Covariation scan of sequence alignment for residue 717 pairing with residue range: 680-750:


Unlikely 3D partners of residue 717: 
(scores near 0 or negative)
No.         Score
685        0.424032
686        0.412258
704        -1.85823
705        -2.76597
712        -3.91806

Possible partners of residue 717:
No.        Score
707        4.351452
732        4.181935
716        4.092258
745        4.054032
726        4.026129 

These scores were generated from multiple sequence alignment alone. For this particular example, crystal structure of the protein sequence No. 42 is available and it is possible to verify the analysis. True 3D partners of residue 717 (green color shows correct predictions):

707         4.1A
708         3.7A 
711         4.2A
716         4.3A        
719         3.2A    

(for positions 708, 711 and 719 the scores were still very positive but far enough from the top to not result in useful predictions: 3.275645,  3.724355, 2.50629)

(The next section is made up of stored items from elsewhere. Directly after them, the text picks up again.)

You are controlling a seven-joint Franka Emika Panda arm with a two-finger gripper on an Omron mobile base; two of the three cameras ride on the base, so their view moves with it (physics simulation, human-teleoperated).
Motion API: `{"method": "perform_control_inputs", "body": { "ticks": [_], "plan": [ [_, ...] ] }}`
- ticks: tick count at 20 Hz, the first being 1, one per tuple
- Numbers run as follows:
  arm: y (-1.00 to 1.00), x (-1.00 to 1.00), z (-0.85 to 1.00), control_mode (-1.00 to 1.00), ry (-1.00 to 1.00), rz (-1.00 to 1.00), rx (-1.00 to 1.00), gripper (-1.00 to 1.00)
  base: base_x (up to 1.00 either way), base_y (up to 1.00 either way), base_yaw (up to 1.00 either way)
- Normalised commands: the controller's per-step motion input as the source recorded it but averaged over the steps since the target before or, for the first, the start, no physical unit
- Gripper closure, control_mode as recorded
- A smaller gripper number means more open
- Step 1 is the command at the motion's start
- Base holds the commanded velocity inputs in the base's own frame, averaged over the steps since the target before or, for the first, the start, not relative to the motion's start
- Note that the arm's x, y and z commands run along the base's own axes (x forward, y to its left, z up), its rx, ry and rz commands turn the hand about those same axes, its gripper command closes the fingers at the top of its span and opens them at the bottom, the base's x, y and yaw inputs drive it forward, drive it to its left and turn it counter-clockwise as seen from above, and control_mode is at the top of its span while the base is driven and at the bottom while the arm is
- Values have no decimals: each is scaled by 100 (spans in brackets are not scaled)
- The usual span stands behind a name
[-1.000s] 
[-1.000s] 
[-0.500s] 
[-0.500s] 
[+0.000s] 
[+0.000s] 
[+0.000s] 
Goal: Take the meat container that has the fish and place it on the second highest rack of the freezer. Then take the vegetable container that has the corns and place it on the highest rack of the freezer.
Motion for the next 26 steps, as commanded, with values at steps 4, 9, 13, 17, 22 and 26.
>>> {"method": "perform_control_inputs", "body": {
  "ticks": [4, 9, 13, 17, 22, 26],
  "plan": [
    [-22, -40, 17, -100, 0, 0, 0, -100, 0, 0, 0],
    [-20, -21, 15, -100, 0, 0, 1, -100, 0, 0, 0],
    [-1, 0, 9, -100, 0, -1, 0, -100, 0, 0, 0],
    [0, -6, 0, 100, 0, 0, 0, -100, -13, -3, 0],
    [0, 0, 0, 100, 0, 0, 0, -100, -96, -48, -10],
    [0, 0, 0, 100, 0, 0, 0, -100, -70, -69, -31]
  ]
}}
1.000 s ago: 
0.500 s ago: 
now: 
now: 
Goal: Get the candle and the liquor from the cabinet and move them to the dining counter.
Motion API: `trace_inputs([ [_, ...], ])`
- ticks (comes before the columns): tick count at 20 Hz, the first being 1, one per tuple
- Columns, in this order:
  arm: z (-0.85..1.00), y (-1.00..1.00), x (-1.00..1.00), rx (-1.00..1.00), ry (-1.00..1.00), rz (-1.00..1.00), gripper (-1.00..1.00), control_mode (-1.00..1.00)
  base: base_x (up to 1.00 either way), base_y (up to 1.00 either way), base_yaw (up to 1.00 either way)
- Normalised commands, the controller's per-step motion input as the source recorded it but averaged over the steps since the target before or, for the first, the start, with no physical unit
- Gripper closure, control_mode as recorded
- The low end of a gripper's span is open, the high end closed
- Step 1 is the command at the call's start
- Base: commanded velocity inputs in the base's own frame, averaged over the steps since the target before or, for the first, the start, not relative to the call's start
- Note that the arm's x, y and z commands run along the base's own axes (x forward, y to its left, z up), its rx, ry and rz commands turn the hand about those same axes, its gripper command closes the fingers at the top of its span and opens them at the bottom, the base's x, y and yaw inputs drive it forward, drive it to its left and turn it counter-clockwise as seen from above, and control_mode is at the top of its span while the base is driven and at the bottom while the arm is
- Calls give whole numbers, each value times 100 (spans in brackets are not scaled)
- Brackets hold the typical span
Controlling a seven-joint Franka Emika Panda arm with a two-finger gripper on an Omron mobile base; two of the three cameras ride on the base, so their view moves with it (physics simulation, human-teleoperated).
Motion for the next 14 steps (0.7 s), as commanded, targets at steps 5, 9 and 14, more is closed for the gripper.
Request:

Co-variation analysis thus found 2 out of 5 proximal residues of position 717 placing them in top 4% of all 70 residues scanned, and correctly ruled out several positions that are not spatially close to 717. All without knowing anything about the PDB structure.

Several residue interaction matrices can be used in the analysis.

When 3D structure(s) of proteins are known, this analysis can be extended to evaluate interactions of poorly conserved protein regions or protein-protein complexes.